## TASK GOAL
In the data below, find the line that contains "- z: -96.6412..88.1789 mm" and the line that contains "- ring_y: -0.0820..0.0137". Copy both, plus every line between them, exactly.

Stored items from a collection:

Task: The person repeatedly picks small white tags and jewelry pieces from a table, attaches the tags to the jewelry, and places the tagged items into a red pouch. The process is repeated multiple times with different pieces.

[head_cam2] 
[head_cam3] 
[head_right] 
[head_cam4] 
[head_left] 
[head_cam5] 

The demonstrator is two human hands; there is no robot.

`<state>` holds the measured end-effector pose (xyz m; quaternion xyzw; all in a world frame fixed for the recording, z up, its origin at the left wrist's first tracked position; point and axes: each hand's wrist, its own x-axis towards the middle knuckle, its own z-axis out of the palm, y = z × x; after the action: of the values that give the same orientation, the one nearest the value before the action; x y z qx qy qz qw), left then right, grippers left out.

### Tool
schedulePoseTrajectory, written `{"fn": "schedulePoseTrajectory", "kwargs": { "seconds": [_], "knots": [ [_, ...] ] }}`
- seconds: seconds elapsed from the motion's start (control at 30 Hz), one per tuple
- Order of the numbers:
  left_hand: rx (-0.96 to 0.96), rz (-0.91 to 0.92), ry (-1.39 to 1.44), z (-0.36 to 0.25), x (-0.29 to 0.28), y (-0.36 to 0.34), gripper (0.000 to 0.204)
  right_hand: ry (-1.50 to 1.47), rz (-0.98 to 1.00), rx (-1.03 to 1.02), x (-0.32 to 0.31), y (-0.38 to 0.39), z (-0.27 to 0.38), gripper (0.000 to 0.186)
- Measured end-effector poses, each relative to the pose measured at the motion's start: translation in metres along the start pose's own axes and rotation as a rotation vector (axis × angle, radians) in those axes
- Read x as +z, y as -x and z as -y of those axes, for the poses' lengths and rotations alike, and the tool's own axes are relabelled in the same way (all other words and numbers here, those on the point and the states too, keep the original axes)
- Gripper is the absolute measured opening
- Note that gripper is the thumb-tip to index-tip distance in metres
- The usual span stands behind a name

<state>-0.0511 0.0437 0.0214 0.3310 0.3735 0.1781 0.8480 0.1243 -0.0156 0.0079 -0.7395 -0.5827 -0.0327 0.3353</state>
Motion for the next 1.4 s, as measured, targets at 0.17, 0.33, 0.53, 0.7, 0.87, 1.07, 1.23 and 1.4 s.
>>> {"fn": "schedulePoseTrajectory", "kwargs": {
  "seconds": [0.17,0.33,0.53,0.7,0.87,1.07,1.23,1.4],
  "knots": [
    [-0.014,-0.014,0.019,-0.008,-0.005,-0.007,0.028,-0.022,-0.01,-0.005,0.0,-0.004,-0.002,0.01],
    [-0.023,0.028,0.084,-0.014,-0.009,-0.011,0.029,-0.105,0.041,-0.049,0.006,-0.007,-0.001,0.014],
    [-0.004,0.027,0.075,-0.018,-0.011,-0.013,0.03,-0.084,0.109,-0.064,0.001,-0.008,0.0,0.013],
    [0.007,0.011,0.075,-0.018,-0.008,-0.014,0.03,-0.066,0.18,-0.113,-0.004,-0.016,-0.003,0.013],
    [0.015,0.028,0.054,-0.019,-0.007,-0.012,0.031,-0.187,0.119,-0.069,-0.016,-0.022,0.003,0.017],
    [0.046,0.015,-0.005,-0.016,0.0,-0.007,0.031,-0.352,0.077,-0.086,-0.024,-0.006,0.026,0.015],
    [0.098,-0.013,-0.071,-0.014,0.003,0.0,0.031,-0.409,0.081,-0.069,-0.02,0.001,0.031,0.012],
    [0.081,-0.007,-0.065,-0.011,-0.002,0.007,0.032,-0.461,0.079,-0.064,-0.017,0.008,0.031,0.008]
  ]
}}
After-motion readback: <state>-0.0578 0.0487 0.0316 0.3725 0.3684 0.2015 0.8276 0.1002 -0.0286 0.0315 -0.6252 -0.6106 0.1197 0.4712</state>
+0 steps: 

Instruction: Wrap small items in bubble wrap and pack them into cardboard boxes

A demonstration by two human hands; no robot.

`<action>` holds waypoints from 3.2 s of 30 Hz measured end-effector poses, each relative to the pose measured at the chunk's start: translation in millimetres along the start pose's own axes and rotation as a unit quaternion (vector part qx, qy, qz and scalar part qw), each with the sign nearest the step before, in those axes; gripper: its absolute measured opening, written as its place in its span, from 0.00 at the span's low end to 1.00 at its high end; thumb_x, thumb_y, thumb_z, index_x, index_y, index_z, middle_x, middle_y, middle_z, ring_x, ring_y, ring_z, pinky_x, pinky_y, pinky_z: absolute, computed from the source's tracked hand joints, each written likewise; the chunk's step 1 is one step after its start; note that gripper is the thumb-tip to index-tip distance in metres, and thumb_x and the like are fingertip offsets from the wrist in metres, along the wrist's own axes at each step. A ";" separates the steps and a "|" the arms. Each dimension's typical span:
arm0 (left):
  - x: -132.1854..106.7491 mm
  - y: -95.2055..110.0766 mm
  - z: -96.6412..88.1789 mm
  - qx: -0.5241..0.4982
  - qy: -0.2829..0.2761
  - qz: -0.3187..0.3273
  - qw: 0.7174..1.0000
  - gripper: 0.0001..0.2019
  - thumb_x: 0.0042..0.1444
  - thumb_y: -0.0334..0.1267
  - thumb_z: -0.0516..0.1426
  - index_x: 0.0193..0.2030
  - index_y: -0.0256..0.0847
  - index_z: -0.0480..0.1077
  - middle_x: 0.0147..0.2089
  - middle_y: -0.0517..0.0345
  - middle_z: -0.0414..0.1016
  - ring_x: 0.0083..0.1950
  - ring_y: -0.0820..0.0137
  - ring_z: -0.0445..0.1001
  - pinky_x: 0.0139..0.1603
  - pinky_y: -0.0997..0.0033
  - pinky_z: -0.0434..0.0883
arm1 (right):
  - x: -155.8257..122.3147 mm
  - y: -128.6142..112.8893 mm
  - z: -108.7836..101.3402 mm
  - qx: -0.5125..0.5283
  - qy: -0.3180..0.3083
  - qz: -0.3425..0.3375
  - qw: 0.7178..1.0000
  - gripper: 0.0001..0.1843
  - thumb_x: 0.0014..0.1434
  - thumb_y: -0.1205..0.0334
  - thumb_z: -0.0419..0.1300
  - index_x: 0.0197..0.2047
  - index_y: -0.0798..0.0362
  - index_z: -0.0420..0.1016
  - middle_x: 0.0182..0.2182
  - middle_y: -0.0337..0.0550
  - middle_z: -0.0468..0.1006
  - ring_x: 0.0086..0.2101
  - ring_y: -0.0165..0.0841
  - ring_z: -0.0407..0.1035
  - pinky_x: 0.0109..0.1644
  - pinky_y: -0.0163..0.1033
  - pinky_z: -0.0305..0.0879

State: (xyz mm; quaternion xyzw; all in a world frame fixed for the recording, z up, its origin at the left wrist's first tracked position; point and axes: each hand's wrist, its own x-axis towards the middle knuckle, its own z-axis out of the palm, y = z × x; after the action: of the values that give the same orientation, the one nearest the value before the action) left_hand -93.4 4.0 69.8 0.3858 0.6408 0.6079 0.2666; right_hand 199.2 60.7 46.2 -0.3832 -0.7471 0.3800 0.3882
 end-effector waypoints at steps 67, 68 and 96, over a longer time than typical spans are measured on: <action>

## WRITTEN ANSWER
  - z: -96.6412..88.1789 mm
  - qx: -0.5241..0.4982
  - qy: -0.2829..0.2761
  - qz: -0.3187..0.3273
  - qw: 0.7174..1.0000
  - gripper: 0.0001..0.2019
  - thumb_x: 0.0042..0.1444
  - thumb_y: -0.0334..0.1267
  - thumb_z: -0.0516..0.1426
  - index_x: 0.0193..0.2030
  - index_y: -0.0256..0.0847
  - index_z: -0.0480..0.1077
  - middle_x: 0.0147..0.2089
  - middle_y: -0.0517..0.0345
  - middle_z: -0.0414..0.1016
  - ring_x: 0.0083..0.1950
  - ring_y: -0.0820..0.0137

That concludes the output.